Это, прямо скажем, меня немного удивило. Потом я поразмыслил, и пришел к выводу, что, видно, место гиблое. Если сидеть на одном месте несколько месяцев, и если в тебя постоянно стреляют, то, видно, действительно хочется сменить место дислокации. Наши бойцы как-то не горели желанием вернуться обратно. Хотя…
Хотя вот Армян, что удивительно, (от него я этого не ожидал), захотел обратно в часть. Не знаю уж, что его так достало, но он, узнав, что мне, возможно, скоро можно будет вернуться в Темир-Хан-Шуру, попросил меня подойти к майору Бабаяну и передать ему, что бы он его отсюда забрал. Как оказалось, у Армяна и майора были то ли какие-то общие хорошие знакомые, то ли вообще родственники, так что на содействие командира нашего дивизиона мой водитель рассчитывал отнюдь не без оснований.
Конечно, я пообещал. Что мне, жалко, что ли? Если я вернусь в часть, уже ясно, с целью сдачи дел и отправки в гражданскую жизнь, то почему бы мне и не выполнить просьбы тех, кто здесь останется? А пока…
А пока вэвэшники выкатили свои БТР, погрузились в них, и отчалили, оставив весь свой комплекс нам. Кстати, Гришин уехал с ними.

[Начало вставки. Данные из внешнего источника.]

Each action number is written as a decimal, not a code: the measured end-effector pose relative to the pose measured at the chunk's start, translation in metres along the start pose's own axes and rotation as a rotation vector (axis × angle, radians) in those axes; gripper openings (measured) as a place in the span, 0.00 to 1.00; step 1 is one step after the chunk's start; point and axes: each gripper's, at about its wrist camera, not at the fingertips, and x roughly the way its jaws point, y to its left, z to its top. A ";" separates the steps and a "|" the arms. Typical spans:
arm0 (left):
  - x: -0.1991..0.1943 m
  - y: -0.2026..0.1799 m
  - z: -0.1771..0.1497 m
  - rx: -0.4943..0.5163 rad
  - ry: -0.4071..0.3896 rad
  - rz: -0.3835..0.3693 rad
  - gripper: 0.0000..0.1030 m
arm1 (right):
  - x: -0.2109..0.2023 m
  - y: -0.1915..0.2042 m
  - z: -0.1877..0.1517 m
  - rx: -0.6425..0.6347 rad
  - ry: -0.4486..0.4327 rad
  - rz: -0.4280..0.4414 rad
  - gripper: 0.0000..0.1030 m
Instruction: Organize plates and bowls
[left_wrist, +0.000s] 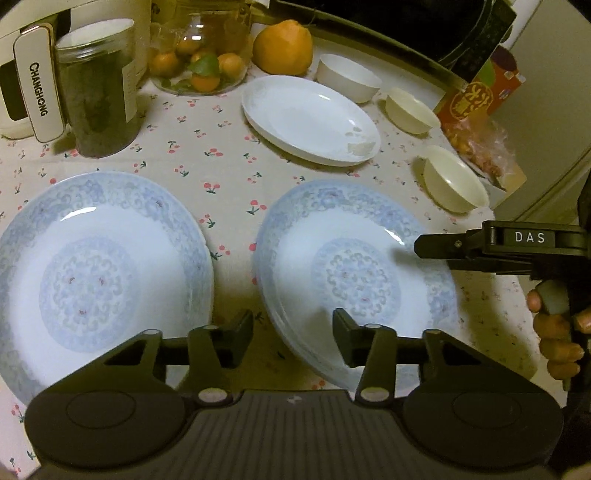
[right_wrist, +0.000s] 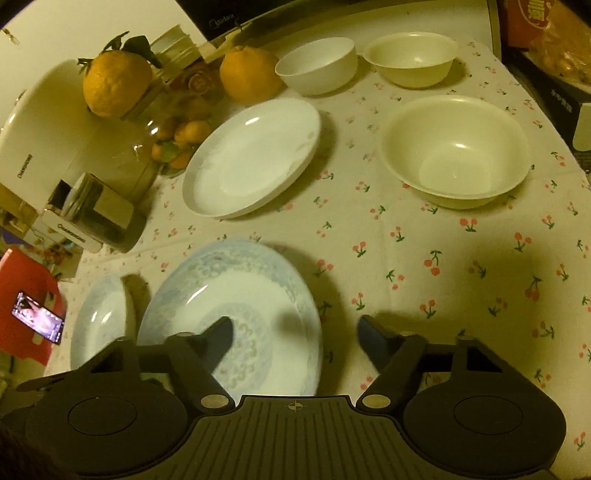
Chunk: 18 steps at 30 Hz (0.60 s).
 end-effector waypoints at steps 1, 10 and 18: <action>0.001 0.001 0.001 -0.005 0.004 0.001 0.35 | 0.003 0.000 0.001 0.002 0.003 -0.001 0.57; 0.011 0.010 0.003 -0.030 0.028 0.003 0.13 | 0.019 -0.004 0.006 0.039 0.009 -0.030 0.17; 0.006 0.009 0.010 -0.006 -0.027 0.037 0.11 | 0.019 -0.001 0.008 0.051 -0.001 -0.054 0.14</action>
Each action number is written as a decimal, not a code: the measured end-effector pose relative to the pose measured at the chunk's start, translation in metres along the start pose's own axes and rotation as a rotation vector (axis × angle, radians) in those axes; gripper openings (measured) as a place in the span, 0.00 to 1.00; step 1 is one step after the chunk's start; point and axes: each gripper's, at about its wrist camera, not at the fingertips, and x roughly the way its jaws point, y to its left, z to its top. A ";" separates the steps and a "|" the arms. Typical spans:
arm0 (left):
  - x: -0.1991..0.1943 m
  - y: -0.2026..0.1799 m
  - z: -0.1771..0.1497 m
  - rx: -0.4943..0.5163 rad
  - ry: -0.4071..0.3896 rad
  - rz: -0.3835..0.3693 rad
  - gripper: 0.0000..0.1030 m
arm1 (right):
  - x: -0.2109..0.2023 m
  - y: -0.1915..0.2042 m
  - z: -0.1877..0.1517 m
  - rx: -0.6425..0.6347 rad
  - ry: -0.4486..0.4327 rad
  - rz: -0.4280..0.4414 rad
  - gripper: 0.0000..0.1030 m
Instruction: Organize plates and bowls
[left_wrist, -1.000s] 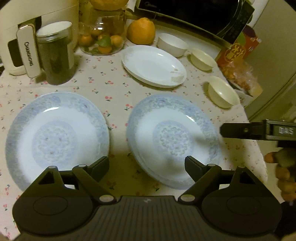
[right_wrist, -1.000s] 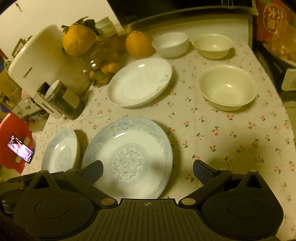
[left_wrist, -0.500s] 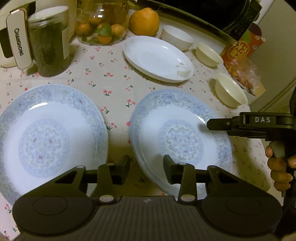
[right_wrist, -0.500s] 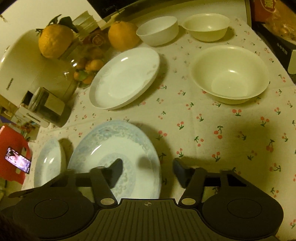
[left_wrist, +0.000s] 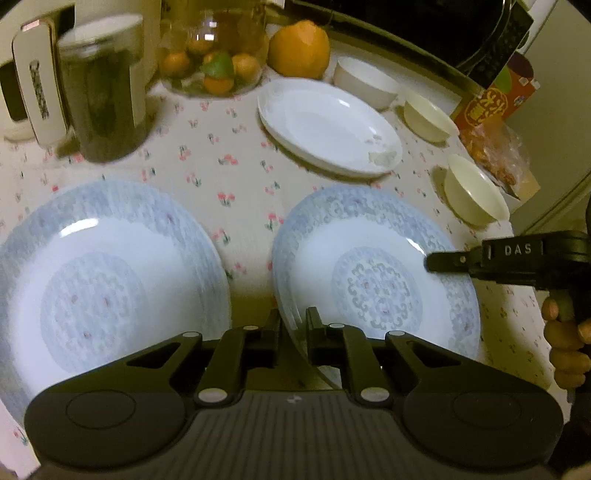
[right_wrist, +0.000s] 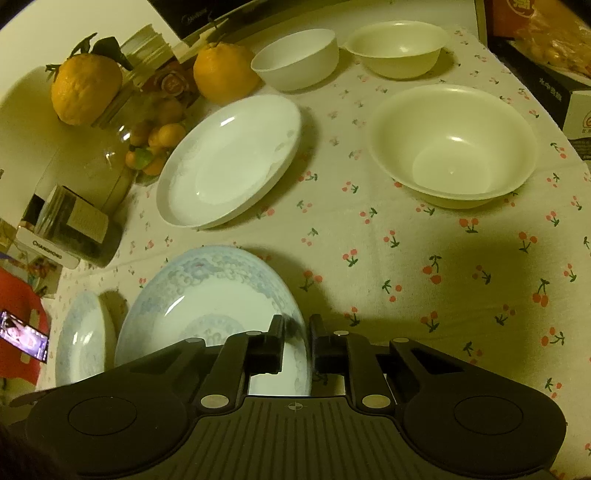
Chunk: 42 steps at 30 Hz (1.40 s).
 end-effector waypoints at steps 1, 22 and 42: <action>-0.001 0.000 0.002 0.003 -0.009 0.006 0.11 | 0.000 0.000 0.000 0.003 -0.001 0.001 0.14; 0.010 -0.001 0.015 0.060 -0.035 0.061 0.15 | 0.005 0.006 0.003 0.001 0.005 -0.018 0.17; -0.025 -0.010 0.008 0.102 -0.024 -0.029 0.87 | -0.036 0.039 -0.005 -0.098 -0.076 -0.018 0.82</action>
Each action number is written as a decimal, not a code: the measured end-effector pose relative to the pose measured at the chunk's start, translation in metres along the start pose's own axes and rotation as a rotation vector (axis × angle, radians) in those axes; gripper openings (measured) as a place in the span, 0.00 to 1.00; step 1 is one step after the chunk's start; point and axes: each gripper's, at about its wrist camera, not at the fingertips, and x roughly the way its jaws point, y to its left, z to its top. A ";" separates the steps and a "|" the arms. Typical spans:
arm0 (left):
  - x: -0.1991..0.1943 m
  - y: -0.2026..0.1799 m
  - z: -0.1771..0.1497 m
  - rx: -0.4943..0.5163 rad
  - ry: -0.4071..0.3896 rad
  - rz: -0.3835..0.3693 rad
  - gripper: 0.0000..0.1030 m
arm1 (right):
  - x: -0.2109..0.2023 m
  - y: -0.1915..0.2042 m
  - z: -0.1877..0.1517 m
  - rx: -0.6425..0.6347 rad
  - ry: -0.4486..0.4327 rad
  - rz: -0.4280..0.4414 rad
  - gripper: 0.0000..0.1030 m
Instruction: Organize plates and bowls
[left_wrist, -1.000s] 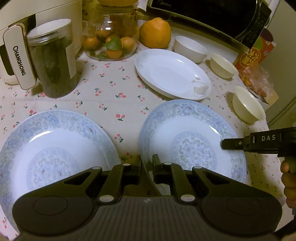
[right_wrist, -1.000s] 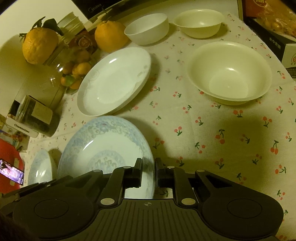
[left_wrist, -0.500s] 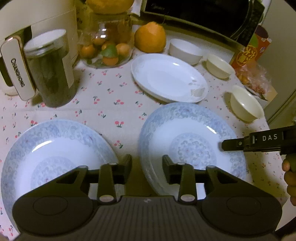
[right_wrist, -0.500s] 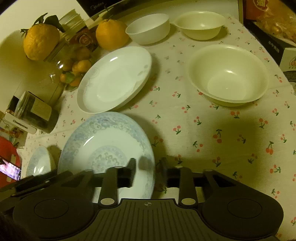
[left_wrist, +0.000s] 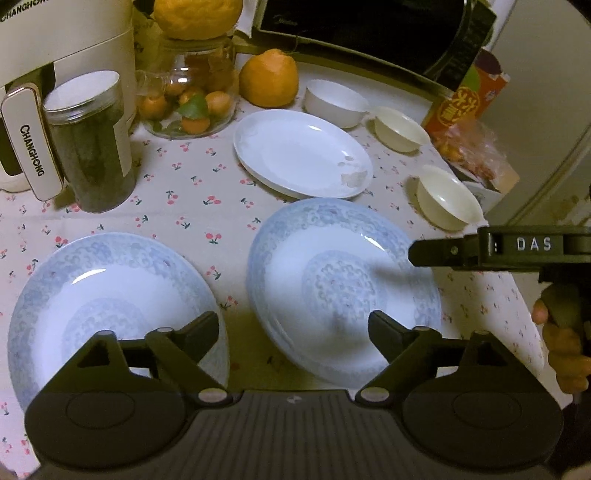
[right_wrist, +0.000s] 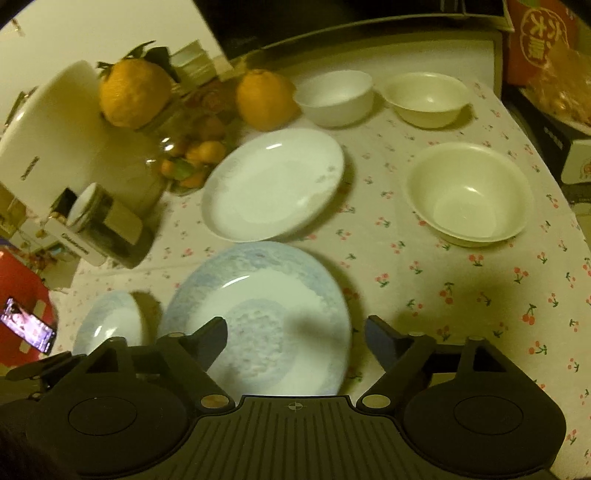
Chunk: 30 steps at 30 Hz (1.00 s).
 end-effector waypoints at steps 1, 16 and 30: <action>-0.001 0.001 -0.001 -0.001 0.005 0.000 0.89 | -0.001 0.003 -0.001 -0.005 -0.001 0.002 0.83; -0.038 0.042 0.006 0.016 -0.034 0.130 1.00 | -0.010 0.067 -0.016 -0.148 -0.068 0.070 0.90; -0.046 0.131 -0.004 -0.032 -0.160 0.169 0.96 | 0.006 0.120 -0.046 -0.258 -0.098 0.278 0.90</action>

А мы с Найдановым остались.
Осмотрев внимательно то, что нам досталось на халяву, я пришел в решительный восторг. Ей-Богу! Это фантастика. Видно, люди здесь и правда жили! Потому что устроились они капитально.
Во-первых, здесь было четыре просторных блиндажа. Наши бойцы быстро поделили их между собой, но командирский блиндаж занял Найданов, ну и, условно, я.
Почему условно? Потому что я все-таки предпочитал ночевать в кабине. И дело даже не в том, что привык к этому, нет. Поспать на полу, вытянувшись во весь рост, а не скорчившись в три погибели, было очень заманчиво. Но в блиндаже я не контролировал ситуацию. В кабине, даже только проснувшись, мне было видно решительно все. Любую ситуацию можно было бы мгновенно оценить, и тут же начать реагировать. Из блиндажа ничего не видно, да и пока из него выберешься… Может я и не прав, но подсознательно мне все это не нравилось.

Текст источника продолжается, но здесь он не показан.